The normalization occurs here - https://github.com/chroma-core/chroma/blob/e357ef397b3324edec4104756155a8836b03ed65/chromadb/utils/embedding_functions.py#L339
I'm afraid I can't share the documents but here are the vectors: xy.tar.gz Repro:
In [1]: from chromadb.utils.distance_functions import cosine
In [2]: import numpy as np
In [3]: x = np.load("x.npy")
In [4]: y = np.load("y.npy")
In [5]: cosine(x, y)
Out[5]: 1.046373932311302
I suspect it may be caused by the conversion of numpy arrays to lists:
(Pdb++) x1 = self._forward(texts)
(Pdb++) np.linalg.norm(x1)
1.0
(Pdb++) x2 = x1.tolist()
(Pdb++) np.linalg.norm(x2)
1.000000000800026
Yes, are all your distances relatively close to one? This may be a numerical stability issue
I haven't run a huge number of queries but based on a small sample the largest distance I've seen was around 1.1 (1.098825). So it's close to 1 but many orders of magnitude further than the np.linalg.norm(x2)
above.
I don't think this is a bug in chromadb, but a numerical stability issue as HammadB guesses (I'm guessing too)

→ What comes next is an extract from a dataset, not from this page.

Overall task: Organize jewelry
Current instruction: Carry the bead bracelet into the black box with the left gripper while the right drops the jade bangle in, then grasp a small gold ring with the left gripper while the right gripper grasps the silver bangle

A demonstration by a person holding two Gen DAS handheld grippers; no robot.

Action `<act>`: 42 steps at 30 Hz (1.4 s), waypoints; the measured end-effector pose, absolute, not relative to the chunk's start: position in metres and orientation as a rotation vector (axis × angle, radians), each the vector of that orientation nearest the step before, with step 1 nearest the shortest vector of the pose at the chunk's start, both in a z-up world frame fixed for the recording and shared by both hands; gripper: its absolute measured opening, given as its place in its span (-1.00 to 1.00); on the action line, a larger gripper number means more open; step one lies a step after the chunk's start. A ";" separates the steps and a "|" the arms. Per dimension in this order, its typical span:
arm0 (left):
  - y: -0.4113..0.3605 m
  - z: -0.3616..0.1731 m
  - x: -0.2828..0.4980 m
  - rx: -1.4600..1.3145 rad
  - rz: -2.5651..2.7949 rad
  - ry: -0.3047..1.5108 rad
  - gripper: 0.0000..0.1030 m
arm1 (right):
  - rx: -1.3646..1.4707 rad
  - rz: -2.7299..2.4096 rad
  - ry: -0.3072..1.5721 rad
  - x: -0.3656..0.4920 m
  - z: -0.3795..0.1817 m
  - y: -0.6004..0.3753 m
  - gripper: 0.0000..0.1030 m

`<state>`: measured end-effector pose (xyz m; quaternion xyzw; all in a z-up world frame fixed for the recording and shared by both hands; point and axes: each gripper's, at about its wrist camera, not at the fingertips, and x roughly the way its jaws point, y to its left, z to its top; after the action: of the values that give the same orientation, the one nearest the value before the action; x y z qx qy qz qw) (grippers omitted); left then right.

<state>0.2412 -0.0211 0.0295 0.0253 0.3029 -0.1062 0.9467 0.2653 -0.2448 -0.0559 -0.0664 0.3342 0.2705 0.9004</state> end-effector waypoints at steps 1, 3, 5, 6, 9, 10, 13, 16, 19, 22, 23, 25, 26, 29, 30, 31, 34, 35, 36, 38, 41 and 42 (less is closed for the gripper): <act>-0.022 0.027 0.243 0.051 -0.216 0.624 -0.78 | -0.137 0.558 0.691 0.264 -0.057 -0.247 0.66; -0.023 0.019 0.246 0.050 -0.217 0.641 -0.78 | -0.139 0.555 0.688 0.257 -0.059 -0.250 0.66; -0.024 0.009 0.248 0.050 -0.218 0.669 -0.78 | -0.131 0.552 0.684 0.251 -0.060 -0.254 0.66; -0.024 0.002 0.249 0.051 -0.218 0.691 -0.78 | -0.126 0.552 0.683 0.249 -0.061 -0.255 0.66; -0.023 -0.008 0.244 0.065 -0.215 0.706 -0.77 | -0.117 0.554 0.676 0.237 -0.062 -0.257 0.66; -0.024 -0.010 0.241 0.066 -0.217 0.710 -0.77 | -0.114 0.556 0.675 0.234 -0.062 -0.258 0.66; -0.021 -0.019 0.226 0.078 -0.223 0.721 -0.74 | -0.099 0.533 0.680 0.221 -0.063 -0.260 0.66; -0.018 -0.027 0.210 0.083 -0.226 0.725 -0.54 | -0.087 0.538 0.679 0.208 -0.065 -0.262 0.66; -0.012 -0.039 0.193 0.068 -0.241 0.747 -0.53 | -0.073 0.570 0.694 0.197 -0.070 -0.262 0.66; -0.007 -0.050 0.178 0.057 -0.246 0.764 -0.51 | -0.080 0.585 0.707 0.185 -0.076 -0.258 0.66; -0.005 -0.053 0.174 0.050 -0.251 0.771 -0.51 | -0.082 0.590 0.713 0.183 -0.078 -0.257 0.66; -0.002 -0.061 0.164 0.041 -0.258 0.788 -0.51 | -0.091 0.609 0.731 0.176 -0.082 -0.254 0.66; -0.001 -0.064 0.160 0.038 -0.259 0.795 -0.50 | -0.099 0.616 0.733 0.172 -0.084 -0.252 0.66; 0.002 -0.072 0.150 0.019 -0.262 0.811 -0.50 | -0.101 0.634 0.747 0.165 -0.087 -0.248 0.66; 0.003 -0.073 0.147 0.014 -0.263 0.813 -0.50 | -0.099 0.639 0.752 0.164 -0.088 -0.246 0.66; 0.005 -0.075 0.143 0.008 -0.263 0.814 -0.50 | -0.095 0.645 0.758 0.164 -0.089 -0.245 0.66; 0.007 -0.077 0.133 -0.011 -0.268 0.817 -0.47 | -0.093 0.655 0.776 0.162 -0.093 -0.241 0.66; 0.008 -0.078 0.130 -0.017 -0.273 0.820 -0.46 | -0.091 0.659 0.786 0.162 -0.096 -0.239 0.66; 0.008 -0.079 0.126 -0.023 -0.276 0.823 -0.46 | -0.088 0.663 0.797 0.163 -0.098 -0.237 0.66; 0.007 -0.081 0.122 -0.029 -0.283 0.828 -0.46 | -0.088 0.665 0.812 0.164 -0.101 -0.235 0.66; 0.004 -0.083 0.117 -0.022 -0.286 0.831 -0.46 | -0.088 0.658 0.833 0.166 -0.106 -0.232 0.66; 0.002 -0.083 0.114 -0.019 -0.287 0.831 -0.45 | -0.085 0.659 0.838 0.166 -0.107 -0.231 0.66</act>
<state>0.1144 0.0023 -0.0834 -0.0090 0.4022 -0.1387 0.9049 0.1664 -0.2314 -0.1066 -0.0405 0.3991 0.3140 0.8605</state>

I tried some different cosine functions.
import numpy as np
from chromadb.utils.distance_functions import cosine
import numpy as np
from scipy.spatial import distance
x = np.load("x.npy")
y = np.load("y.npy")
print(f'chromadb cosine: {cosine(x,y)}')
print(f'scipy.distance cosine: {(distance.cosine(x,y))}')
print(f'"raw np" cosine: {(1 - np.dot(x,y)/(np.linalg.norm(x)*np.linalg.norm(y)))}')
Output:
chromadb cosine: 1.046373932311302
scipy.distance cosine: 1.046373932311302
"raw np" cosine: 1.046373932311302
Suggest you close the bug
The above examples are irrelevant, the point is that chromadb should not generate vectors that have a dot product above 1. As I mentioned the issue is probably caused to converting numpy to python lists but it needs further investigation.
If you're ok with a 10% numerical error, feel free to close this.
I understand your point.
cosine should always be in [-1, 1] -- that's mathematically defined
There are three different approaches here (all wrong in terms of the cosine definition, but all agreeing numerically) -- can you see a way to fix it?
Another way to think about it: 1.05 is not a close cosine. So maybe "not close" is ok? Or what does L2 distance say here?
btw, I'm not on the project, and I see you're quite active, so I fully respect your abilities. I just tried to understand a bug report.
What happened?
I've observed distances greater than one when using cosine distance with the default embedding function. Aren't the vectors normalized?
Versions
Chroma 0.4.13, Python 3.8, MacOS 13.2
Relevant log output
No response